ExplorOcean’s Director of Education, Wendy Marshall, Ed.D., will soon be roaming the sub-Arctic wilderness around Churchill, Manitoba, Canada, where polar bears congregate in carnivorous summer crowds almost like puppies at a dog park.
In the process of studying the northland’s climate-related changes as part of an environmental fellowship awarded by the international EarthWatch Institute, Wendy’s afraid that she might get bitten — not by bears or mosquitos, but “by the travel bug,” she said.
Travel and study in the less-trod locales of the world have been long-driving forces that coincide with her passion to teach, ever since having earned her BS in Sociology at UCLA in 1995.
Raising two children while “focusing on providing learning experiences in diverse settings, as well as building my educational credentials” has relegated travel to “next to nil,” Wendy admitted. This field experience will “launch a new era” in her life.
Prior to receiving her doctorate from USC in 2012, Wendy taught Bi-lingual Education, before entering the field of educational publishing, where she focused on producing learning materials to “help underrepresented children develop and realize their college dreams.”
Wendy’s STEM-based (Science, Technology, Engineering and Math), ocean-oriented programs at ExplorOcean attract more than 15,000 students annually from school districts throughout Orange County. She and her staff of teachers and volunteers have introduced Newport’s complex marine environment to many children who, educators and parents admit, had never before seen the ocean in person.
The first to admit that teachers should be perpetual learners, Wendy definitely will once again be the student during her intensive, two-week Canadian visit as she and her fellow fellows, in EarthWatch’s words, “establish an environmental monitoring program to collect baseline quantitative data on climate-related changes in northern ecosystems.”
Through labor-intensive efforts by a multitude of international teams throughout the year, this “people power makes it possible to collect large amounts of data in a relatively short period of time,” EarthWatch explained.

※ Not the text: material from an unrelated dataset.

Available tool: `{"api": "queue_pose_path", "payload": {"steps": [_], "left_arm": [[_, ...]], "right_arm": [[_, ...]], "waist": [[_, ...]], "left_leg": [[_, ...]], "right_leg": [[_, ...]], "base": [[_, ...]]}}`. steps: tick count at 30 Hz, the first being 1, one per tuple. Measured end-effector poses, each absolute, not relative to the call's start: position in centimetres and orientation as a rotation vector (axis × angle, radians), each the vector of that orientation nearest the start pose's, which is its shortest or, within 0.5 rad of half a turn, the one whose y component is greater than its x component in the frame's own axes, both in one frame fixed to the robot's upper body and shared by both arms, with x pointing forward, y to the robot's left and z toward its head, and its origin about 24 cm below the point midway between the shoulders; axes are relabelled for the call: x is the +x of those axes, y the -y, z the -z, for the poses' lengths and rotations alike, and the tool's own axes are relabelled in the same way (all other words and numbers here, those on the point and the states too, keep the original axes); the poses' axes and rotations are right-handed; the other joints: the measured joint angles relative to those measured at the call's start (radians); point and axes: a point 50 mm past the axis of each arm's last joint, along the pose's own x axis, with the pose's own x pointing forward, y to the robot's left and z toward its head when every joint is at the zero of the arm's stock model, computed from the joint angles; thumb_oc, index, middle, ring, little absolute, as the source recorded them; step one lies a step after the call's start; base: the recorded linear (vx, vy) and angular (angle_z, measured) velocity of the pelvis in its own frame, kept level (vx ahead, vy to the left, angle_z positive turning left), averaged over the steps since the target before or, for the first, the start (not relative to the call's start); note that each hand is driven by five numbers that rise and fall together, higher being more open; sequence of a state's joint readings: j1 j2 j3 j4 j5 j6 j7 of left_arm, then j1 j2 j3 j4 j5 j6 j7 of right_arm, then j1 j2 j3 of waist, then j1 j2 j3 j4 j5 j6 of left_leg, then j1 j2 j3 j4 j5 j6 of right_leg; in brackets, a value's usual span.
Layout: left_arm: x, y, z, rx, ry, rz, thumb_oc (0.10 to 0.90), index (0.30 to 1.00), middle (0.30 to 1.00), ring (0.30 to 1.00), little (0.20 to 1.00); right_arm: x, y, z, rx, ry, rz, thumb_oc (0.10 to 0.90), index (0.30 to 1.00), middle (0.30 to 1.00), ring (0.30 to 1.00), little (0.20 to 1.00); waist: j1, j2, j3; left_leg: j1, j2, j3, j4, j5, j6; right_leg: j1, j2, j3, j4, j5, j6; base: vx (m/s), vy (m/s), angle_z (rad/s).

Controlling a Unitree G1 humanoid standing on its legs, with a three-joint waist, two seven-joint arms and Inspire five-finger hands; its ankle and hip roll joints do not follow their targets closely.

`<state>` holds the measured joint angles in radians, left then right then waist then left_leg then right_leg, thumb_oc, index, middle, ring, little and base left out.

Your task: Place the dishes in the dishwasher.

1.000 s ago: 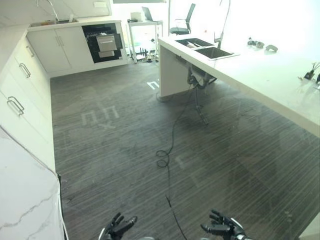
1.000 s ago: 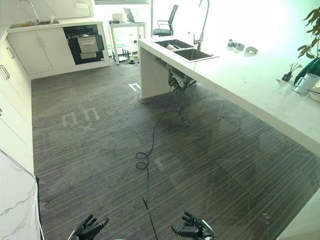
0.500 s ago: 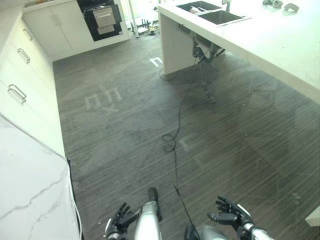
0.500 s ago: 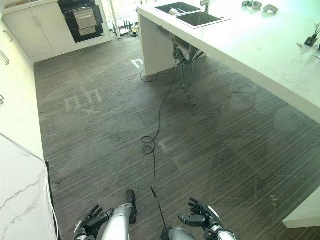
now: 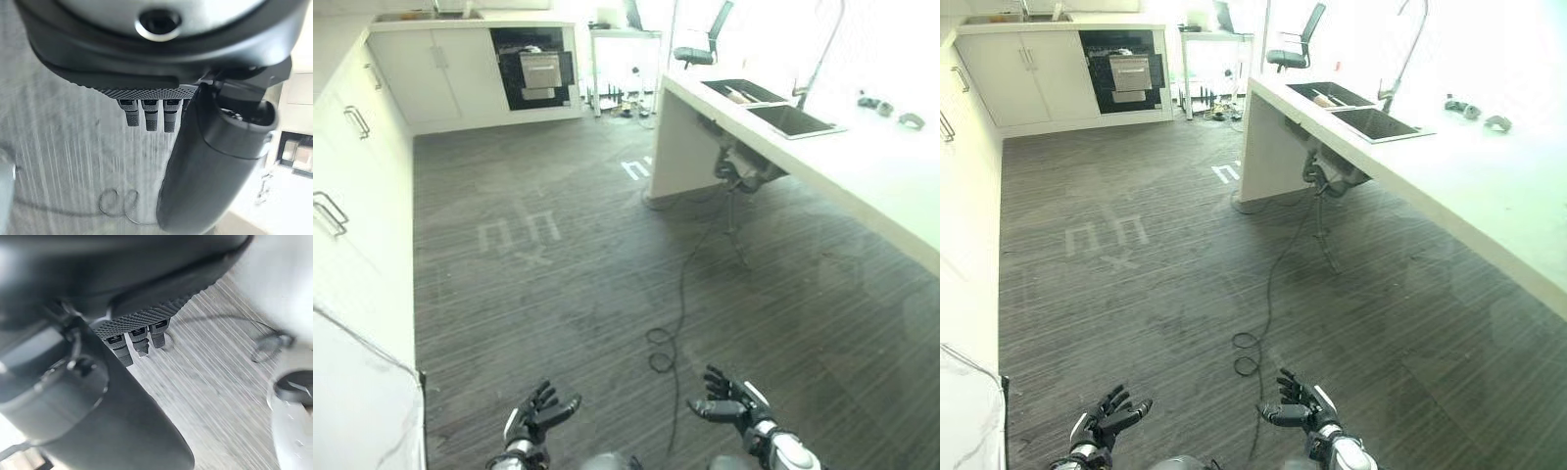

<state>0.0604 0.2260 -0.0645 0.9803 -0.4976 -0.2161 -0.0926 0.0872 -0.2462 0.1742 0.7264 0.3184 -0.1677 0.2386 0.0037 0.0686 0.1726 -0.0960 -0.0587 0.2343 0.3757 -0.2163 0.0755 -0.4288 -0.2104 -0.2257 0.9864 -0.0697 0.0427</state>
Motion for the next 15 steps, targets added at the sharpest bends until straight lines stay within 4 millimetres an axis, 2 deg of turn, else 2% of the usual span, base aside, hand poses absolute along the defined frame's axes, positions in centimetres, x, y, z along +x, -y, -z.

In addition to her desire to contribute to global knowledge, Wendy’s adventure requires copious amounts of dedication, as well as mosquito repellant, mosquito net head wear, sturdy rain gear, knee-high rubber boots or waders, pocketsful of Power Bars, a love for (or at least no aversion to) discomfort, constant attention to surroundings (read curious and hungry polar bears), and above-average physical conditioning.
Although she still has to purchase some of the robust protective clothing and equipment requisite for a stint in those wilds, Wendy’s conditioning is champion-class. Not only does she ride her old, three-speed bike 16-miles to work and back home to Huntington Beach at least three times weekly, but she is a frequent runner of marathon distances whose superb conditioning will at least assure a healthy lead over her coworkers should a polar bear wander on-scene. Fortunately, EarthWatch provides appropriately armed monitors at each study site.
Wendy and her nine-person squad will focus on the isolated wetlands bordering Hudson’s Bay, and assist fulltime scientists in both field and lab research as they study snowpack, permafrost and soil; the occurrence of vascular plants, lichens and mosses, wetland water quality, amphibian tadpole metamorphosis and annual growth rings of trees.
“A global perspective is very important,” Wendy said. “What happens up there affects us all, and may serve as a predictor of what may happen here in our own wetlands.”
It has been confirmed that there is pronounced changed related to climate in the arctic region. “What I hope to understand is to what extent that can be a predictor of what may transpire down here,” she said.
“My goal (as an educator) is to share information about our discoveries, then tie those results into what we know about Newport’s local marine environment,” she said. “I’ll study how people study, and how field research related to climate change in a wetland environment is conducted – then include that into ExplorOcean’s educational programs to help students along their career pathways.”
Wendy will be spending the Fourth of July in some of the world’s wildest wetlands. Any fireworks heard there probably will be the cusses from those who forgot to apply sufficient mosquito repellent at the start of the day.